Direkt an uns, ja, an uns Zuschauerinnen (!), wendet sich die TV-Produktionsassistentin Jane mit ihrem Monolog über die Männer, die sich am Ende doch nicht alle als Verbrecher erweisen, auch wenn ihre Herzen finstere Löcher sind. Ohne Grund sitzen gelassen von einem charmanten, verantwortungslosen, entscheidungsunfähigen Musterexemplar der Spezies, räsoniert Jane aus dem Off über deren merkwürdige Verhaltensweisen, während ihre Geschichte in durch Zwischentitel angekündigten Lektionen aufbereitet wird.

Karriere machen und nebenbei den Traummann finden oder auch umgekehrt, das möchte Jane gern, und als der neue Kollege Ray süß-verstrubbelt auf den Plan tritt, scheint sie ein Ziel bereits erreicht zu haben. Schon werden Kisten für die gemeinsame Wohnung gepackt. Als Ray plötzlich Schluss macht, zieht Jane zu ihrem Kollegen Eddie, einem pathologischen Womanizer, von dem sie sich Aufklärung über männliches Verhalten im Allgemeinen erhofft. Die Erzählstruktur ist das Witzigste an "Männerzirkus", dessen Verlauf dem aller romantischen Komödien gleicht. Aber wenn die Heldin sich im Bild in einen unzurechnungsfähigen, weil hoch verliebten Teenager zurückverwandelt, während sie das eigene Treiben und das ihres Geliebten gleichzeitig hellsichtig kommentiert, fühlt man sich selbst ertappt wie beim Plausch mit den Freundinnen. Auch den verlässt man gestärkt für die nächsten Runden im Geschlechterkampf, jedoch ohne die Bereitschaft zu endgültigen Maßnahmen wie zur Blütezeit des Feminismus. Und so versteht sich die Protagonistin von "Männerzirkus" natürlich als Post-Feministin.

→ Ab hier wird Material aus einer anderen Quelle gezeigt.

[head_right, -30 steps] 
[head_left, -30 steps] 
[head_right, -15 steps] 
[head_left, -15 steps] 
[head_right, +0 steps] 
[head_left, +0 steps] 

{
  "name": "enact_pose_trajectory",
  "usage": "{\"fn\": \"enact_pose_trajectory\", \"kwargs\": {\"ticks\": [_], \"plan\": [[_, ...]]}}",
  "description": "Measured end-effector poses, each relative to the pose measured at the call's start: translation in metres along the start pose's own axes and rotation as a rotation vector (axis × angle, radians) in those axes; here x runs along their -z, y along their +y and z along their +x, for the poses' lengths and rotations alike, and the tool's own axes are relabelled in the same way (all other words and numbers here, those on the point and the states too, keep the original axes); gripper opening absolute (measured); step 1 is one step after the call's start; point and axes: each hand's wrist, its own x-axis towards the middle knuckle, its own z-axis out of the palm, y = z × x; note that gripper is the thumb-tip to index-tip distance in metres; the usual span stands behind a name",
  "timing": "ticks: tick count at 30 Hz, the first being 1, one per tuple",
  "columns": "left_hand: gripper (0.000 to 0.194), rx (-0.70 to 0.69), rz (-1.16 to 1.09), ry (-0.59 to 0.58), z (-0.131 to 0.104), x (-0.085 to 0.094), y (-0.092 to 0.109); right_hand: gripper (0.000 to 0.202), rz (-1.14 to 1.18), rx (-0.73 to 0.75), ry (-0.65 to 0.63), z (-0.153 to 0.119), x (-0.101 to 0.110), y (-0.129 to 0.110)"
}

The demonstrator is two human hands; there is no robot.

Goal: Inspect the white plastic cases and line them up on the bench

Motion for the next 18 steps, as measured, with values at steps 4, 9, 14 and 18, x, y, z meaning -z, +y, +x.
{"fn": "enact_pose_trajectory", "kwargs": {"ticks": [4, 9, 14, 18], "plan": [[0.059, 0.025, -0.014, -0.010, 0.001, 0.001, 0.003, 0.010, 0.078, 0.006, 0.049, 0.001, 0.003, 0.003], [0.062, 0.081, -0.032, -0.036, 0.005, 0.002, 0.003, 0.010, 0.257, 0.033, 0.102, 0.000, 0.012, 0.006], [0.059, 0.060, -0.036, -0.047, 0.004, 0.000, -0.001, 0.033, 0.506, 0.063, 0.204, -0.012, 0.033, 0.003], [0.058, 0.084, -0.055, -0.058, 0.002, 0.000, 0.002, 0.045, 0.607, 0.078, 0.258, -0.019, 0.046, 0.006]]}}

Visuell beweist der Film einmal mehr die ungeheure Attraktivität New Yorks: Besonders mit Eddies Loft und seiner Lieblingsbar im hippen Schlachthaus-Distrikt im südlichen Manhattan haben sich die Produktionsdesigner Mühe gegeben. Die Schauplätze charakterisieren vortrefflich die Interessen der Figur: Frischfleisch, Flirts und schnelle Ficks. Nicht ganz überzeugend sind die Darsteller, abgesehen von der souveränen Ellen Barkin als pseudo-einfühlsame Talkshow-Moderatorin. Ashley Judd und Greg Kinnear als das vermeintliche Traumpaar sind beide ein wenig blass, und Hugh Jackson hat Mühe, in der Rolle des einsamen Stadtwolfes Eddie zu überzeugen. Macht aber nichts: Für einen netten Sommer-Filmabend mit oder ohne Mann oder Frau reicht es allemal.